Although I wrote this for my own blog at the end of last year, it's relevant today. As we remember what happened on 9/11 and how it affected us all, I began thinking of newcomers to the United States of America who may wonder where they fit in here.
America is special. Most of us realize that, but just what is the essence of America that sets us apart? Let’s forget our delusion of being the biggest and most powerful, because they are not the essence of our uniqueness.
As the 21st century’s first decade slips into history, we Americans have had quite a time, especially in the last two years. We’ve had a whole plethora of bad things to wrestle with – racial prejudice, political discord and stalemate, economic inequity, duplicity, greed and disaster including joblessness and foreclosures such that only our ancestors had seen.
We had a lot of disagreements; we had shouting, name-calling and insulting of each other, but we ended 2010 with record-breaking society-changing new laws. Our legislators finally decided that they would “listen to their better angels”, as President Obama said on Dec. 22 at the end of it all.
Having led with the doggedness of a bulldog with a bone and been called a wimp and other names, this multicultural leader showed patience, grace and amazing perseverance as he continued to work toward achieving the ideals for which he was elected.
Although he never put a timeline on them, he was finally able to keep a number of his promises just this past week after two years of unprecedented lack of cooperation from opposing legislators who stated that their only goal was to block anything Obama proposed, and to get rid of him. Their primary legislative issue was in protecting every single penny of the wealth of their fellow Republicans, and the country’s welfare be damned. The deficit be damned. The poor, jobless Americans be damned.
The American people protested vigorously, but we didn’t tear our country apart. Because, as Obama said, we are a country based on ideals, values and convictions and, in the end, we came together on points of common ground.
During this historic week, our Congress passed a law allowing gay people to declare themselves, as they serve so bravely in protecting our country. Whether we agree with our leaders’ foreign policy or we deplore it, we do - almost universally - support our troops.
Our leaders have decided to take care of workers who are still suffering nine years after they gave unreservedly to save people who were caught in the horror of the World Trade Center, and they confirmed America’s part of reduction and monitoring of Russia’s and America’s nuclear weapons.
When, as Republicans prepared to take over Congressional leadership, a journalist asked our President who will drive America during the next two years, he replied, "the private sector (the people) will drive America." What he meant was that we elected our leaders, and we have the privilege and responsibility of making sure legislators work toward the ideals which will bring our inequities into balance. Please remember always that this is our privilege and our responsibility.
All these points about Americans are true, but they’re not the essence of what makes America special. We are special because we are made of a mind-boggling range of individuals. America is not perfect; far from it, but neither are you and I. America is comprised of every sort of humanity imaginable. We come from every corner and pocket of the world. And we are driven, for the most part, by ideals, values and convictions. To recent Americans and immigrants who see America as only a place of moral degradation, an imperfect foreign policy and other negative points, I say, “Then, you see yourselves because you are America.”

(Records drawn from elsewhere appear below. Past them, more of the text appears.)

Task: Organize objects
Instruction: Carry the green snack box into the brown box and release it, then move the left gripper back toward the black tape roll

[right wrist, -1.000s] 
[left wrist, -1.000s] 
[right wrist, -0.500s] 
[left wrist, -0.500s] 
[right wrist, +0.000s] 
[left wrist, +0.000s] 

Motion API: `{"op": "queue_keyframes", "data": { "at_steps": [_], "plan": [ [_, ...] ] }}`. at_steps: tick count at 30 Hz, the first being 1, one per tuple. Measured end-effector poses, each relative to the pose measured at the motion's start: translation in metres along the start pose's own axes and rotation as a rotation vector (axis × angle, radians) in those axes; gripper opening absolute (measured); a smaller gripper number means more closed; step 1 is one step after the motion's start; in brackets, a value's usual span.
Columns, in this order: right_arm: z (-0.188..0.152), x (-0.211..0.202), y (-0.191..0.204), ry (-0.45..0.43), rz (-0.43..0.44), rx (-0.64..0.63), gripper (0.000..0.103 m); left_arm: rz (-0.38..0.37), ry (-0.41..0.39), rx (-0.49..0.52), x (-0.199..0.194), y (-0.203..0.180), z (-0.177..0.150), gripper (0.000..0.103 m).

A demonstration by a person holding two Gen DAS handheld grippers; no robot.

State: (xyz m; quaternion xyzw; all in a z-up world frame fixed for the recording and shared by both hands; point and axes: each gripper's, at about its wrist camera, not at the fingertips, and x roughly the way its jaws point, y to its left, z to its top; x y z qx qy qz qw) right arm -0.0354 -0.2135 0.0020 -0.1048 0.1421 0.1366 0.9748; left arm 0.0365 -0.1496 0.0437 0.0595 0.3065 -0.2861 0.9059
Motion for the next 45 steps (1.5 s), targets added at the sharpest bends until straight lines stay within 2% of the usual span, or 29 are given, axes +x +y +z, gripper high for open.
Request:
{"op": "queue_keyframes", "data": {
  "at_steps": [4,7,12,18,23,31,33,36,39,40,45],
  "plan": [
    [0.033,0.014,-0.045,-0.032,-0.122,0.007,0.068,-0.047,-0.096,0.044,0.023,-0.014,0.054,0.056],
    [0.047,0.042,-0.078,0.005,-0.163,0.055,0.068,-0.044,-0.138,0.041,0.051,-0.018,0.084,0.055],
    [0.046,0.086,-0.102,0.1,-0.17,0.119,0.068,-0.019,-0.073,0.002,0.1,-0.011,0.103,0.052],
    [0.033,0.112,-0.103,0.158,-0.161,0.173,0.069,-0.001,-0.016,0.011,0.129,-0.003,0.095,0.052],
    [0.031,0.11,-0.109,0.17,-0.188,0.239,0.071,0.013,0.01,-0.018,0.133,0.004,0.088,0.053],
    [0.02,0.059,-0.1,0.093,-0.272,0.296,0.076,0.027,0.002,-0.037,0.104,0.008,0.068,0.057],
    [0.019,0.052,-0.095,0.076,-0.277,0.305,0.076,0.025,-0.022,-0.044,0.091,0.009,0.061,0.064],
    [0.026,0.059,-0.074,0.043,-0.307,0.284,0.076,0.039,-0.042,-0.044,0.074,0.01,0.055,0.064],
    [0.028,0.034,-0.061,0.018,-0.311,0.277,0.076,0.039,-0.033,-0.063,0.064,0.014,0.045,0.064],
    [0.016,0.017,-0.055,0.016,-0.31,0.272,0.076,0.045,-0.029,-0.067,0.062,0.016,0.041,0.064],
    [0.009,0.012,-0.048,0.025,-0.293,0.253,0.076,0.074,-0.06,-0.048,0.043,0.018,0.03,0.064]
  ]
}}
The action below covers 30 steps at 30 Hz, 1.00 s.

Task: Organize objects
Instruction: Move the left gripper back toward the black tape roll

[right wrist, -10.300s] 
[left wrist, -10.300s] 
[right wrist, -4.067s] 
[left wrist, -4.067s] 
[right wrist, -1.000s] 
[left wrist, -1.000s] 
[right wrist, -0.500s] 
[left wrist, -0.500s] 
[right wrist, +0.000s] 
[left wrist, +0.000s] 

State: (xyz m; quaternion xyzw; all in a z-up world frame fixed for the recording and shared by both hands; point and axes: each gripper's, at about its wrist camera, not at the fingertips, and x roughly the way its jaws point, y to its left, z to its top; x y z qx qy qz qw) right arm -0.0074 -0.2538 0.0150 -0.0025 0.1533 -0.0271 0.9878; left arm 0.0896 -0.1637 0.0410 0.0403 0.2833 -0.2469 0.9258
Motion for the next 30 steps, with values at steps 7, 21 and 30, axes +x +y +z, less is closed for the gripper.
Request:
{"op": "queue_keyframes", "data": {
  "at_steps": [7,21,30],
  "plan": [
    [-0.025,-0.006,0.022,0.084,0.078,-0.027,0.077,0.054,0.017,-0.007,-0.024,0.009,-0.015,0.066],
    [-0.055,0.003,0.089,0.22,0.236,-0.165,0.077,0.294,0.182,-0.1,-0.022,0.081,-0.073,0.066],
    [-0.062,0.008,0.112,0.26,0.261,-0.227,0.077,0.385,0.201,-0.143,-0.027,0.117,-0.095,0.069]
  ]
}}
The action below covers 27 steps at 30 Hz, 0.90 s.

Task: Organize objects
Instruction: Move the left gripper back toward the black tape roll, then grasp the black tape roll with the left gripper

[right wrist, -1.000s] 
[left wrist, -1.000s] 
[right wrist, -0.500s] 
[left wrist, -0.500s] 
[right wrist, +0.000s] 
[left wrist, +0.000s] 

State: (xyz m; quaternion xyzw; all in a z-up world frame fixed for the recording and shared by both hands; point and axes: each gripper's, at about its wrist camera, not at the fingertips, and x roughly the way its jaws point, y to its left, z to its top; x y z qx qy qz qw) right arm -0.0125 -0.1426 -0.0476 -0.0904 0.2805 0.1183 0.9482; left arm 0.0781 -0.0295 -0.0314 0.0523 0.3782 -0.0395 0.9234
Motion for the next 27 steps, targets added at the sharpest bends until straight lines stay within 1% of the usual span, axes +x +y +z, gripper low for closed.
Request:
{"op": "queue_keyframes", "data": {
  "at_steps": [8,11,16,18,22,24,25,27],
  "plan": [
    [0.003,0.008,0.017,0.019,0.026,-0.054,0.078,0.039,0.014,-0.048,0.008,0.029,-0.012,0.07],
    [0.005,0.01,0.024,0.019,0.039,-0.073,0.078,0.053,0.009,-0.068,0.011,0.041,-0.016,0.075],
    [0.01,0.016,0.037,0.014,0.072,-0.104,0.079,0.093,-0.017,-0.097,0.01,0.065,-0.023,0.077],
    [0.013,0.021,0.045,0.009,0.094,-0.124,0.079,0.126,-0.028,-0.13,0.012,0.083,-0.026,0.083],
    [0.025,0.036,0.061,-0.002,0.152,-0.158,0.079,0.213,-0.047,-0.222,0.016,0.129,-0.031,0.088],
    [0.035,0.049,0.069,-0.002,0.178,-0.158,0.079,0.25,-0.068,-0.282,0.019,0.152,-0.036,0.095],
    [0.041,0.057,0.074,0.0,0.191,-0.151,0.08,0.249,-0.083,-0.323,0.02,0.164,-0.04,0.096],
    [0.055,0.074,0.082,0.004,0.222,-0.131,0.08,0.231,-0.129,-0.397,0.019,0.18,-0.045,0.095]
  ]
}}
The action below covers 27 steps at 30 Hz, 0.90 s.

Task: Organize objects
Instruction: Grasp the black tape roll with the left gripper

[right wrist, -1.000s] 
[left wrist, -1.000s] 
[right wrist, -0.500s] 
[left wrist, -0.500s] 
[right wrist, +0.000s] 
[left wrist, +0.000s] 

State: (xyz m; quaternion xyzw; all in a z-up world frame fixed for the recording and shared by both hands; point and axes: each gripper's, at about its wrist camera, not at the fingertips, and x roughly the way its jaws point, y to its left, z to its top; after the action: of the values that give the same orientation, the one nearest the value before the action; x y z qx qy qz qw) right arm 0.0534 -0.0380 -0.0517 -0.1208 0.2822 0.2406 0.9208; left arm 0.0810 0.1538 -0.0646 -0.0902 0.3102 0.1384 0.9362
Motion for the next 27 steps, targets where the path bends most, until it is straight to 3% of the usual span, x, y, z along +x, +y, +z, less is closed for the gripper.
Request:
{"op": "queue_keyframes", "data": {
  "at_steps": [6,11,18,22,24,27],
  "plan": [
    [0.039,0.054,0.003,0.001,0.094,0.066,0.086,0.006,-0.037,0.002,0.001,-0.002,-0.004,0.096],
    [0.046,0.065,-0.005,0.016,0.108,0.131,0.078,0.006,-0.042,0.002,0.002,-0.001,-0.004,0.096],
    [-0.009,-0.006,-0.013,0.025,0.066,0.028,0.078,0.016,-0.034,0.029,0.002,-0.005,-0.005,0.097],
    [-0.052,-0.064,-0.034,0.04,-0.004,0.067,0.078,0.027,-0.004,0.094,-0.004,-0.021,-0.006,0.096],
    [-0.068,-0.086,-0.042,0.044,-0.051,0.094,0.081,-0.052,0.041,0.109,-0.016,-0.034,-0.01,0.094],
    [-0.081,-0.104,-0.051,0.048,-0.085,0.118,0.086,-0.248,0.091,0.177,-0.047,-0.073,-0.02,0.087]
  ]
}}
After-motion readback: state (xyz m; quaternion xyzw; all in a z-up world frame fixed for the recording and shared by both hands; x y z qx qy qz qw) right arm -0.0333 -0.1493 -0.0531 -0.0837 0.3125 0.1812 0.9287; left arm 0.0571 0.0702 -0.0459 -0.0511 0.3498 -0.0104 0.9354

Have you been seeing Americans as ‘they’? I hope you will come to realize that it’s simply not possible to use America only as a place to earn money, educate your children and live comfortably as you dream of returning to your homeland. Like it or not, whether or not you are a citizen, you are part of the fabric of America, and we need you.
We need your bravery in coming to a new land with seemingly strange customs. We need your economic values of frugality as you begin to gain a foothold on making your dreams come true. We need your humor and your values. We need the best of you; what you bring from your original lands. We need for you to realize that you can see yourselves as Americans without losing any part of who you are. You will enhance yourselves, as you learn to help your children to bridge your original culture and our ‘new’ culture. Do you realize that you may be nurturing and influencing the next President of these United States? Do you want your children to achieve greatness as Americans because of you, or in spite of you?
You make America special. I make America special; each and every one of us makes America special. Your potential makes us special. Our common ideals make us special – each of our own religion’s version of the Ten Commandments, our moral values – make us special. We all want the same things -- a safe, nurturing environment for our children, a good job, comfortable home, freedom to practice our religion, to be who we are and to live free from fear.
I realize that, like all of us, America is still a work in progress, and I invite each of us to keep working together as we help America to reach her full potential. In our diversity, we’ll look for the goodness and common ground in our fellow Americans (official or resident). We’ll enjoy and appreciate the differences among us; we’ll learn from each other and we’ll teach each other.
One of my favorite songs, by Bruce Springsteen, is titled, If I Should Fall Behind. It says that, ‘as we walk together our strides are different so, if you fall behind I’ll wait for you; if I should fall behind, will you wait for me?’ (paraphrased). So, I’ll ask each of you, will we walk together as Americans? If I should fall behind, will you wait for me? If you should fall behind, I’ll wait for you as we walk together to make our America even more special.